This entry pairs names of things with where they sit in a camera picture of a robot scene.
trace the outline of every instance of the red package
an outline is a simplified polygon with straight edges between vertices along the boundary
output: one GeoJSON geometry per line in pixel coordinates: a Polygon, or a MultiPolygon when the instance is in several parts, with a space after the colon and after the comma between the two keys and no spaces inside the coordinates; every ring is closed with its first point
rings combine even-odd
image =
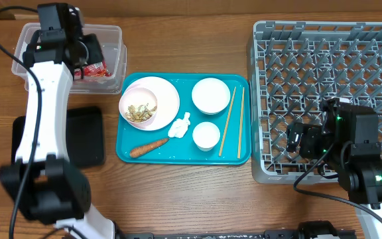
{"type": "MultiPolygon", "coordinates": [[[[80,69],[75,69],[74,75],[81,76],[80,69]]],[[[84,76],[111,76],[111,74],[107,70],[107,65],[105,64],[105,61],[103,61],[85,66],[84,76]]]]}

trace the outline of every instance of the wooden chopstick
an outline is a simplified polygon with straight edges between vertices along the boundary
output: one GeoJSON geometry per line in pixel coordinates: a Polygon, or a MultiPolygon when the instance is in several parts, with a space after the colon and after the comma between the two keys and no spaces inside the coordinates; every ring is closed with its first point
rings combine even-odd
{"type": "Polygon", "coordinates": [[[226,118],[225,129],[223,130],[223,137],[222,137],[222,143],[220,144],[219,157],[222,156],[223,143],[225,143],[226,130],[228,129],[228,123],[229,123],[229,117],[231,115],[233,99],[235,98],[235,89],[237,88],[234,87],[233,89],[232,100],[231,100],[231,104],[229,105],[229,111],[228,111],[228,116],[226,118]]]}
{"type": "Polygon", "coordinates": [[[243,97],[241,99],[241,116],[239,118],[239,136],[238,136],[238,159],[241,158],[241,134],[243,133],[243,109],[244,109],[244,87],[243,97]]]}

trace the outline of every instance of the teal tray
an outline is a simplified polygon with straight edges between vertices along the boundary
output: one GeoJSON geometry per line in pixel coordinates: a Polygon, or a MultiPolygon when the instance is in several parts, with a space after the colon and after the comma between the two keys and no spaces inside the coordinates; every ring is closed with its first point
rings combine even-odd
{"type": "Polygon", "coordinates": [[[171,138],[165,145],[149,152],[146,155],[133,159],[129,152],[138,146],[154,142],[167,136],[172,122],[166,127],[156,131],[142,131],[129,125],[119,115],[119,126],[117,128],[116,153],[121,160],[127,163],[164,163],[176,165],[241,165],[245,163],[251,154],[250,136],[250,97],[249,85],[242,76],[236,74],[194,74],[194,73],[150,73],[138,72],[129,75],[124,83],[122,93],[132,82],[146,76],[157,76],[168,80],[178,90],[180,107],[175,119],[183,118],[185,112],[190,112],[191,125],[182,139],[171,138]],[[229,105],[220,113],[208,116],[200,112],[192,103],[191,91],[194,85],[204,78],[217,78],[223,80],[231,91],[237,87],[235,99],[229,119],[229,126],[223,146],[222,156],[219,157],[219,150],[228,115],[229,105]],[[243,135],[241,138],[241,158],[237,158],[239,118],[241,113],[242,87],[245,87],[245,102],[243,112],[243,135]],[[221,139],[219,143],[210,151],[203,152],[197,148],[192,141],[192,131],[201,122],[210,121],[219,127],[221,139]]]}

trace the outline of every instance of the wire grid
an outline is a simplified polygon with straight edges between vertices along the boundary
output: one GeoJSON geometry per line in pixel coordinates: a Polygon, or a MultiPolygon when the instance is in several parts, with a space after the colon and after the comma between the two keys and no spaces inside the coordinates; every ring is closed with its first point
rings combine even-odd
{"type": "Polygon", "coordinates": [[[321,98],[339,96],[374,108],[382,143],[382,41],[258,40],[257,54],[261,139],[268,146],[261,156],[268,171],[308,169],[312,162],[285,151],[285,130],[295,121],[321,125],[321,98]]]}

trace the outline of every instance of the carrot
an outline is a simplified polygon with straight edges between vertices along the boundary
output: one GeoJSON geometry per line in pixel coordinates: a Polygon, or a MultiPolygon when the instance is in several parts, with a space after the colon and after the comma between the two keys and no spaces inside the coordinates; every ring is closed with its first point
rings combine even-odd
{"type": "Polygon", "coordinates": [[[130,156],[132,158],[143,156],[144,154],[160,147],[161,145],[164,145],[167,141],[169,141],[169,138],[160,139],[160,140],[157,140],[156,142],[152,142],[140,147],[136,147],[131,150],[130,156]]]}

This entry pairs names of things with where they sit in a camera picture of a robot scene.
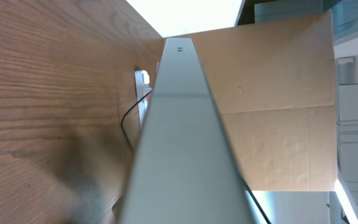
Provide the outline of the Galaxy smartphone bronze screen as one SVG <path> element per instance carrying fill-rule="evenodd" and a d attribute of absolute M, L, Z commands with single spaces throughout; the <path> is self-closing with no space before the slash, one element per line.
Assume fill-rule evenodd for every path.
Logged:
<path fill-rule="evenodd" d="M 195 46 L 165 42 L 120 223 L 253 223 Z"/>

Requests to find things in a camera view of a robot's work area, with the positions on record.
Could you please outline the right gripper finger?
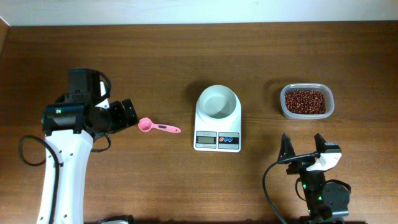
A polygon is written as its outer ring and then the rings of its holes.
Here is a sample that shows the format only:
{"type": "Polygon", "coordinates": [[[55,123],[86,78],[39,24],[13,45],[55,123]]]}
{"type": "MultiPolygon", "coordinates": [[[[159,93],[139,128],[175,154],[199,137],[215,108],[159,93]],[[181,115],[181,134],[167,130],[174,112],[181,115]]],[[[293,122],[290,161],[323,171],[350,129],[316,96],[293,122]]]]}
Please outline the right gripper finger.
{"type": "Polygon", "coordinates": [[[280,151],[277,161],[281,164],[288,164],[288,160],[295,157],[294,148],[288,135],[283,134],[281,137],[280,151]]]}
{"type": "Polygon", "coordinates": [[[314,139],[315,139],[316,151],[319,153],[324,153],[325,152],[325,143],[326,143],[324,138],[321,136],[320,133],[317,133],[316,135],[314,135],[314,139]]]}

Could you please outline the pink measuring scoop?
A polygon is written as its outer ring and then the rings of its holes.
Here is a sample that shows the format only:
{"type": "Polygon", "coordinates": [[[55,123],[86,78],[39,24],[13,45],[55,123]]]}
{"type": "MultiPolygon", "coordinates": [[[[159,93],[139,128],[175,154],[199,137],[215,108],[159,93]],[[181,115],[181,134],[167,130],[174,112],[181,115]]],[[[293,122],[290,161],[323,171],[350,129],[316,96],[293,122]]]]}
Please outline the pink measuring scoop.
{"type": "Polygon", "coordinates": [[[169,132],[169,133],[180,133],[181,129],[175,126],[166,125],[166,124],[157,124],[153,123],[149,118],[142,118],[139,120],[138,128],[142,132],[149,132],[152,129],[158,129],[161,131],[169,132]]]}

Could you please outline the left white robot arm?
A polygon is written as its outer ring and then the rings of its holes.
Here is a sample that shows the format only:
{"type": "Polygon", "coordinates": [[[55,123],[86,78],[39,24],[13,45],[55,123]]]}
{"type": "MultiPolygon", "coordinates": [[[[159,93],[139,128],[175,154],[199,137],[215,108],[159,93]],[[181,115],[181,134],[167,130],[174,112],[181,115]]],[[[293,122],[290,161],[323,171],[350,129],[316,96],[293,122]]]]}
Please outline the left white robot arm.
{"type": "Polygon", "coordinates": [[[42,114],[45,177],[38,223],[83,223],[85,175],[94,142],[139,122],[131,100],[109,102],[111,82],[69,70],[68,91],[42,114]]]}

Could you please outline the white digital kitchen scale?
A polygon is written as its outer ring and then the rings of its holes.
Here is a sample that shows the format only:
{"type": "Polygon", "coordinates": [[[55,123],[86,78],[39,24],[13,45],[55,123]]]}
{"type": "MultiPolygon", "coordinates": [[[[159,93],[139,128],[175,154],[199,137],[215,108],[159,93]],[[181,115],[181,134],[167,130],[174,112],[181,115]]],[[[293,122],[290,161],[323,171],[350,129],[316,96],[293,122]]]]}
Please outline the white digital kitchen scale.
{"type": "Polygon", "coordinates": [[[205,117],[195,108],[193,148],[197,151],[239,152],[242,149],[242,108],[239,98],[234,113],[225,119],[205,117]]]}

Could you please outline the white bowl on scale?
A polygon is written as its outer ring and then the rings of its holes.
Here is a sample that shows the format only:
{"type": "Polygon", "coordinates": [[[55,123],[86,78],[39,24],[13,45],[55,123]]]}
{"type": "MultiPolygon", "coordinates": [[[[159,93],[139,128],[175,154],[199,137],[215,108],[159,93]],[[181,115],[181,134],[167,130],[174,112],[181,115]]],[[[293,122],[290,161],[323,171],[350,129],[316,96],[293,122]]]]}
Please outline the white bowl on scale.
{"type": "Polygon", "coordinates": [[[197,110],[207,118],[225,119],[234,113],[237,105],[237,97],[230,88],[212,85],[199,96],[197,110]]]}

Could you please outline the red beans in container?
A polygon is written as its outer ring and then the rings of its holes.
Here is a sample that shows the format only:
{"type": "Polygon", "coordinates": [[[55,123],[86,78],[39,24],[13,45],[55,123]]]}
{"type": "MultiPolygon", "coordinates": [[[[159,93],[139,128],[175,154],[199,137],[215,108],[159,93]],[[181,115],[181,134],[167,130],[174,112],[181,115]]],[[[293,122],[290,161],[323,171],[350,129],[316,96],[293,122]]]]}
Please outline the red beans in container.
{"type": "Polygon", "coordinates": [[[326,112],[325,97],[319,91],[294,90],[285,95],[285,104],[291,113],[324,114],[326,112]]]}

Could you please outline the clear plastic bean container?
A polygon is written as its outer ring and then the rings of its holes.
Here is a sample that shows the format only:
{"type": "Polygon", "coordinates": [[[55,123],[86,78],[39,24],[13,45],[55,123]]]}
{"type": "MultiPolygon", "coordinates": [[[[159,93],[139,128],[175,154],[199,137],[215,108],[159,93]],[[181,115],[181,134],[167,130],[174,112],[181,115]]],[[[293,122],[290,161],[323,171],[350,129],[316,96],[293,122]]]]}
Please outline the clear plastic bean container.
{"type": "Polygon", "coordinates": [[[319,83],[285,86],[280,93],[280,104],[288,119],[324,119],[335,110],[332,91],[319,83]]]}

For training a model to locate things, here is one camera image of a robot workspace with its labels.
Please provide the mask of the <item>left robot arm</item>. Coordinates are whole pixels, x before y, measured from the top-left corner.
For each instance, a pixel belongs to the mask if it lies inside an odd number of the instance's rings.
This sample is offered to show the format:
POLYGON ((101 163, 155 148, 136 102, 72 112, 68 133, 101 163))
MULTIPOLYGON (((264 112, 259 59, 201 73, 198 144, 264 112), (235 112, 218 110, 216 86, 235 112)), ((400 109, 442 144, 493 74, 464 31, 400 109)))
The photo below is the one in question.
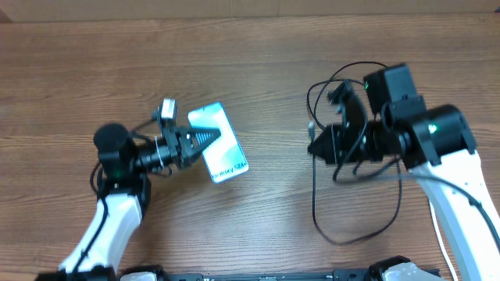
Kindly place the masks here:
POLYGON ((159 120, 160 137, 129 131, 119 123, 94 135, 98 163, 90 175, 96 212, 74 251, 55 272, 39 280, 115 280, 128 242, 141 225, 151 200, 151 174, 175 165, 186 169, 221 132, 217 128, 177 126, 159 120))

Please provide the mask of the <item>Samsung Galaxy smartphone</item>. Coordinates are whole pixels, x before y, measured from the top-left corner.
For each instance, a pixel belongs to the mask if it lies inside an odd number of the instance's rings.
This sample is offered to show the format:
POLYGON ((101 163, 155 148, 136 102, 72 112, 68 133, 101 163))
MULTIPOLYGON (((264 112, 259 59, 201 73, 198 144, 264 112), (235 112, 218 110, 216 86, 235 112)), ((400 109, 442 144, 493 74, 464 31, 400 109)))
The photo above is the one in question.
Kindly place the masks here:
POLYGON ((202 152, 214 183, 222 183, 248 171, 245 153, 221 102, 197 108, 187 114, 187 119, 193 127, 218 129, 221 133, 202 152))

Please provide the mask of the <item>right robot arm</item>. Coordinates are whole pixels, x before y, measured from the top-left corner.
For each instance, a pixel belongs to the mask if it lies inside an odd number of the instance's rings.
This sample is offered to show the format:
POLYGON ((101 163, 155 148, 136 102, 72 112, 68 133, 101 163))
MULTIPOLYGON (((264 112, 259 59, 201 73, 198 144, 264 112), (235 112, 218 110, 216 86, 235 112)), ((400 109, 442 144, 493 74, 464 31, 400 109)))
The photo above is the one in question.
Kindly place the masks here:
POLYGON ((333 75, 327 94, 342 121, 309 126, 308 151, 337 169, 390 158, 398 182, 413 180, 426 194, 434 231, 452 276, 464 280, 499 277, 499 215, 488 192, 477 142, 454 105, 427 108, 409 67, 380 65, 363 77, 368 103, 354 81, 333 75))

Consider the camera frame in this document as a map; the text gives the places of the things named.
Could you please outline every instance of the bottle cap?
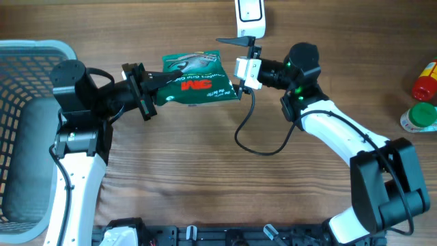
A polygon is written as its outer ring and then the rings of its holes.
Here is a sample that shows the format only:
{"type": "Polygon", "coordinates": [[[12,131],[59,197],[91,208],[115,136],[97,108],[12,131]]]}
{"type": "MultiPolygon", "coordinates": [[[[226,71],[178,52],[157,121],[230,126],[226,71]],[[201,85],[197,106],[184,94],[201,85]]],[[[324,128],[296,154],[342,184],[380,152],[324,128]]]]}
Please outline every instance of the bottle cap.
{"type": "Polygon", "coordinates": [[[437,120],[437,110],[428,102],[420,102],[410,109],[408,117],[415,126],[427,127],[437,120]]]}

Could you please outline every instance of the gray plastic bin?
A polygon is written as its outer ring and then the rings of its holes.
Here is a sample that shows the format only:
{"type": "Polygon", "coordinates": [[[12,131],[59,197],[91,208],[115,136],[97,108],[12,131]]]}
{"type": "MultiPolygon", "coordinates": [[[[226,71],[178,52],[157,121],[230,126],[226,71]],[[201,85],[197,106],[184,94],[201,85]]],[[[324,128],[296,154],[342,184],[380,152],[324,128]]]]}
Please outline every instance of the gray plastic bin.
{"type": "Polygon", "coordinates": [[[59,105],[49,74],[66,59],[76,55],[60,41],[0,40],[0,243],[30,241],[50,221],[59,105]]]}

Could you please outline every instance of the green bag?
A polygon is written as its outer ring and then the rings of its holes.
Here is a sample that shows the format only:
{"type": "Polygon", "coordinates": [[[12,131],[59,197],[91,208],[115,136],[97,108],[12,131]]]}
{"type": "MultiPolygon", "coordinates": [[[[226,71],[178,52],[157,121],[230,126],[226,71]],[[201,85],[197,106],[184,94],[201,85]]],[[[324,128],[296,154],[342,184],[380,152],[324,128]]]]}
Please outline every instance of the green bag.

────────────────

### WHAT YOU SHOULD DO
For the string "item", search the preceding data and copy every line that includes it.

### OUTPUT OF THE TASK
Please provide the mask of the <item>left robot arm</item>. Coordinates are whole pixels, x before y, measured from the top-left corner.
Please provide the mask of the <item>Samsung Galaxy smartphone</item>. Coordinates are whole pixels, x before y, measured from the top-left corner.
Please provide the mask of the <item>right robot arm</item>. Coordinates are whole pixels, x before y, measured from the top-left corner.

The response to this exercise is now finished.